Paper Planes ▼
PUSH PINS AND PAPER PLANES: A MID-CAREER SKETCH
It is late morning in Longmont, Colorado. In a tree shaded neighborhood of comfortable old homes that gives blessedly few hints of the surrounding region's headlong sprawl, a fortyish man sits alone in a high-ceilinged, white room. Of all the daylight hours that permit him to work, the two before noon are perhaps his favorite. Dependable, unsentimental north light falls upon a painting easel and a table just to its left.
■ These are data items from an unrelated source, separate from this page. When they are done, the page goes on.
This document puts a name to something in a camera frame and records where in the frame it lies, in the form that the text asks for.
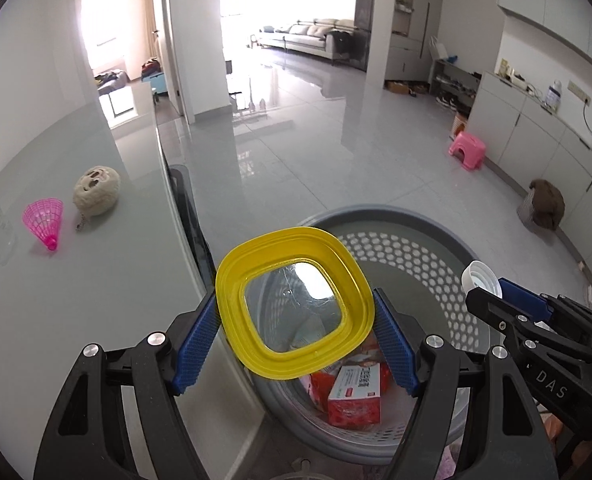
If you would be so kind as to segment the red white cardboard box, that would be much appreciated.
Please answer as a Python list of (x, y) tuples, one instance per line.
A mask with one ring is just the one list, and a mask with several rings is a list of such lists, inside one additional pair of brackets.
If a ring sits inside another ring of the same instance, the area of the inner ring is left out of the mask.
[(328, 395), (328, 422), (334, 427), (356, 429), (380, 421), (380, 364), (342, 366)]

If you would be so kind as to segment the yellow plastic lid frame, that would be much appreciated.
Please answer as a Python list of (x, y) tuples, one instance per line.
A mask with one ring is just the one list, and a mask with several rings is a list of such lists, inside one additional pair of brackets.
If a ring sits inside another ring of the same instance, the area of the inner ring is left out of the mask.
[(334, 235), (296, 226), (248, 240), (221, 261), (216, 298), (226, 338), (252, 373), (291, 380), (354, 351), (372, 330), (371, 287)]

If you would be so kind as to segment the red plastic bag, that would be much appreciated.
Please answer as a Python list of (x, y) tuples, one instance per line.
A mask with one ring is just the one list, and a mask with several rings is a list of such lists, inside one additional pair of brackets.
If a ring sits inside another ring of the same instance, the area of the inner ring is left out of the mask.
[(336, 377), (340, 369), (345, 365), (368, 366), (380, 364), (381, 393), (385, 393), (392, 382), (392, 373), (385, 363), (383, 353), (379, 348), (367, 348), (366, 351), (358, 351), (345, 356), (343, 359), (317, 370), (307, 376), (299, 378), (300, 383), (306, 389), (314, 406), (322, 413), (328, 412), (328, 396), (331, 393)]

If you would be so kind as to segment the pink plastic shuttlecock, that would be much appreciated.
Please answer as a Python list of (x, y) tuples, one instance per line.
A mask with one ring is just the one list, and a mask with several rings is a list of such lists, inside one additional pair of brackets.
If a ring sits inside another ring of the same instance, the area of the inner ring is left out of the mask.
[(63, 208), (58, 198), (42, 198), (29, 204), (22, 214), (24, 226), (50, 252), (58, 247)]

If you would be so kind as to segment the beige plush toy head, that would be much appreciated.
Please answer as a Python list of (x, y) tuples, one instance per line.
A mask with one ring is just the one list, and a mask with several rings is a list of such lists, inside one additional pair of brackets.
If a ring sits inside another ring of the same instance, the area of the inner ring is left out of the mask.
[(107, 166), (92, 167), (79, 178), (72, 196), (72, 202), (79, 212), (78, 231), (91, 218), (102, 216), (116, 205), (120, 185), (118, 172)]

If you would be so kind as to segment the grey perforated trash basket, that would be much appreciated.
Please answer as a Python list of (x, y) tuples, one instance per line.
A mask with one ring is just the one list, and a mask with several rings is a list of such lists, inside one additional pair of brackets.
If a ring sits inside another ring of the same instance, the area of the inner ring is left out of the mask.
[[(498, 333), (470, 315), (461, 286), (463, 270), (476, 256), (439, 223), (393, 206), (353, 206), (305, 220), (336, 236), (374, 288), (383, 289), (395, 309), (413, 316), (425, 333), (454, 348), (485, 353)], [(397, 385), (382, 396), (381, 420), (363, 429), (328, 423), (298, 379), (253, 382), (262, 402), (294, 437), (345, 462), (384, 466), (392, 460), (415, 400)]]

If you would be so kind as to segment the bed in far room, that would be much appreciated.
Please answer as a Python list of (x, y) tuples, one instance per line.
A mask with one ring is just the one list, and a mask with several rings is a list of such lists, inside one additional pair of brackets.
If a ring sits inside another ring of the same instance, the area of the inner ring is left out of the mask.
[(124, 88), (130, 81), (129, 76), (123, 70), (110, 70), (94, 77), (96, 90), (100, 96)]

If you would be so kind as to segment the brown cloth on basket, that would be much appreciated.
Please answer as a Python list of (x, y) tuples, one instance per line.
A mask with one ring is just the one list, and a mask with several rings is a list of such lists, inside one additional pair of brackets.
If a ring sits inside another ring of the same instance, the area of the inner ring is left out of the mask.
[(517, 208), (520, 221), (528, 228), (555, 232), (565, 214), (562, 193), (548, 180), (534, 179), (529, 183), (523, 203)]

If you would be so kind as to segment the white sideboard cabinet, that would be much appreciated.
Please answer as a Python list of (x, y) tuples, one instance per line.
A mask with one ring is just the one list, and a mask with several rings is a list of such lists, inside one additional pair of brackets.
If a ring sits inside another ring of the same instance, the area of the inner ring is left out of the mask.
[(487, 159), (521, 190), (551, 182), (565, 200), (566, 240), (592, 276), (592, 146), (540, 101), (490, 73), (482, 75), (467, 131), (487, 145)]

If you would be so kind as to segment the pink plastic stool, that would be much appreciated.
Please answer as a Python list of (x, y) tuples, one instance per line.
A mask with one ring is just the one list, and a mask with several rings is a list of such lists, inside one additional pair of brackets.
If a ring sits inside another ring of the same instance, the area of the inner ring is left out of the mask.
[(462, 166), (473, 171), (482, 168), (486, 156), (487, 147), (483, 140), (471, 133), (461, 131), (452, 141), (449, 155), (461, 157)]

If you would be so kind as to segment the white bottle on cabinet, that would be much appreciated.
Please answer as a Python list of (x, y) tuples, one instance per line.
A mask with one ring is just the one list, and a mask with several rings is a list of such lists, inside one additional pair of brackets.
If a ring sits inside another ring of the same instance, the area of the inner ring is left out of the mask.
[(544, 104), (546, 104), (547, 108), (550, 108), (552, 112), (556, 113), (558, 108), (561, 104), (562, 98), (562, 84), (559, 80), (554, 80), (552, 84), (550, 84), (548, 91), (546, 92), (546, 97), (544, 98)]

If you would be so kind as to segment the shoe rack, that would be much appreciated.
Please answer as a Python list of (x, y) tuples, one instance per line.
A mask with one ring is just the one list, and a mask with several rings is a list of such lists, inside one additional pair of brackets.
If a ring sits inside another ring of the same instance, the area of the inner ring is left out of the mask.
[(430, 94), (442, 106), (468, 114), (481, 81), (479, 72), (468, 72), (447, 60), (438, 60), (430, 71)]

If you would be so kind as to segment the cardboard box on floor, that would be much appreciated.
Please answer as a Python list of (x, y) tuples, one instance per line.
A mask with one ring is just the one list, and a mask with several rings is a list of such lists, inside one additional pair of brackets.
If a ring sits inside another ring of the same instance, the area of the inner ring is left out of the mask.
[(401, 81), (387, 81), (386, 89), (397, 94), (408, 94), (410, 92), (410, 87), (405, 82)]

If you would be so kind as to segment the grey sofa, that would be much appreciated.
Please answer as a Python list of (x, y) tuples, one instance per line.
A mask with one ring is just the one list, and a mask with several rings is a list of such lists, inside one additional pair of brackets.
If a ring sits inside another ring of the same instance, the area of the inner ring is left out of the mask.
[(366, 35), (354, 26), (353, 20), (314, 18), (287, 27), (264, 26), (250, 40), (259, 47), (299, 52), (332, 63), (354, 64), (363, 70)]
Upon that table, a meticulous arrangement of things that not one person in a hundred would label "objects d'art" With a student grade, number 1 synthetic brush poised in his hand, he concentrates his considerable powers of observation upon one of the items on that table, a small rectangular block of Styrofoam. Styrofoam! How various and strange still life painting has become since the sumptuously laden tables of the 17th century Dutch painters Kalf and Hecla. Of such improbable things do the Muses sing to one of the more prominent practitioners of Contemporary Realism. A partial but representative sampling of this painter's inventory of precious miscellany might include paper cups, plates, and bags, odd bits of string, masking tape, bubblewrap, carpenter's rule, animal crackers, dried fish, sheet music, butterflies, beetles, birds' nests, and bones.